キスを期待して見つめてくる野間に、俺は一瞬でやられて唇を奪うようにふさいだ。
「……んぅ、……ん、……はふ……」
『俺……黒木のキス……好き……』
『…………お前は……キスだけは……好きって言うよな』
『……ん?』
『……いや。俺も好きだ。お前とのキス……』
キスをしながら野間が嬉しそうに笑ったのがわかった。
「……え、おい、なんで……っ。やめろよ」
「ん? なんでだ? 事後ってこういうもんじゃないのか?」
「じ、事後って言うなよっ!」
「お前はなんで怒ってるんだ?」
事後の色々をティッシュで処理して、野間を腕枕で抱きしめたらキャンキャン言い出した。

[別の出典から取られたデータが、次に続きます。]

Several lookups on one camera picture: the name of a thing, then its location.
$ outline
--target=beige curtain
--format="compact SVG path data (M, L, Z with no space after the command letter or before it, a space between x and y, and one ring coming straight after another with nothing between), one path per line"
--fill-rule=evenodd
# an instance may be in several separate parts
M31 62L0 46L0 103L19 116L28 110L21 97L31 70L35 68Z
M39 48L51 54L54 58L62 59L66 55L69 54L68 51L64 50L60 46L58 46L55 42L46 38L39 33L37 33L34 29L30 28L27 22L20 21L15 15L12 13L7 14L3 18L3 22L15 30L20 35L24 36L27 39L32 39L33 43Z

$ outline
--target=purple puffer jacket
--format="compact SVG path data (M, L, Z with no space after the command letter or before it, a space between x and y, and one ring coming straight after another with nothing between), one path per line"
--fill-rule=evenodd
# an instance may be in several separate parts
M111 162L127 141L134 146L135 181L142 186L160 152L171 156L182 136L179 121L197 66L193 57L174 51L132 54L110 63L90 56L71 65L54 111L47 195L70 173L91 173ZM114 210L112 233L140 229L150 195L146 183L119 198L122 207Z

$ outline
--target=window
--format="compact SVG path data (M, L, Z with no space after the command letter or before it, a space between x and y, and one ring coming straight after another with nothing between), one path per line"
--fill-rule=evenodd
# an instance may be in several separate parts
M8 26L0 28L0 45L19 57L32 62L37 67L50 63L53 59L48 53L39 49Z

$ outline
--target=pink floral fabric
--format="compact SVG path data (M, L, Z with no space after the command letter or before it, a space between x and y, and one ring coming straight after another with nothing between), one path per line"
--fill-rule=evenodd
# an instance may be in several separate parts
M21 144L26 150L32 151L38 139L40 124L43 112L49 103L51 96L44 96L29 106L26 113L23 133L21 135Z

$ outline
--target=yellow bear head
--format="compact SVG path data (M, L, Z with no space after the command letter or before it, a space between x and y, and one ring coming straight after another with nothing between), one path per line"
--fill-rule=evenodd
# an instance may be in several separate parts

『ちょっと、え、マジでなんで終わったあとまで抱きしめたりすんのっ? なんでなんでやばいって。黒木やばいカッコイイ……。ってはぁ? カッコイイってなんだよっ! 俺なに言ってんのっ?』
野間の心がパニックになってる。面白すぎる。
『顔めっちゃ熱い。ドキドキやばいっ。……え、え、なんでっ? はぁっ? やばいまた勃ってきたっ。うそだろっ? 黒木にバレたら恥ずすぎるっっ!』
野間が慌てて下半身が当たらないように腰をずらした。
『…………ってどうせ聞こえてんじゃんっっ! バレバレじゃんっっ! うわぁぁぁーーーー!!』
思わずぶはっと吹き出して笑ってしまった。
「野間、あんまり笑わせるな。腹苦しい」
「……わ、悪かったなっ」
野間の顔を覗きこむと、真っ赤な顔で涙まで浮かべている。
「なんで……泣いてるんだ?」
「し……知らねぇよっ。なんか胸がわーってなって、もっとぶわーってなって、じわーって出てきたんだよっ」
擬音が多すぎて全然わからない。わからないがとにかく可愛い。
野間といると心臓が何個あっても足りないな……と苦笑した。
下半身を押し付けると、野間のそこは本当に硬くなっていた。
「く、黒木やめ……っ」
また離れていこうとする野間の腰を、グッと手で阻止して俺は聞いた。
「野間。…………もう一回、する?」
野間はハッとした顔で俺を見て、頬をさらに真っ赤に染め上げた。
「…………う……ん……。……する……」
『やばい嬉しいすげぇ嬉しいやばい……』
『……野間……ほんと可愛い……』
「……また、かわ…………ぅん、……ん……」
唇をふさいで舌を絡めると、とたんにまたトロンとした顔になる。
俺の愛撫にさっきよりも素直によがって声を上げる野間は、本当に死ぬほど可愛かった。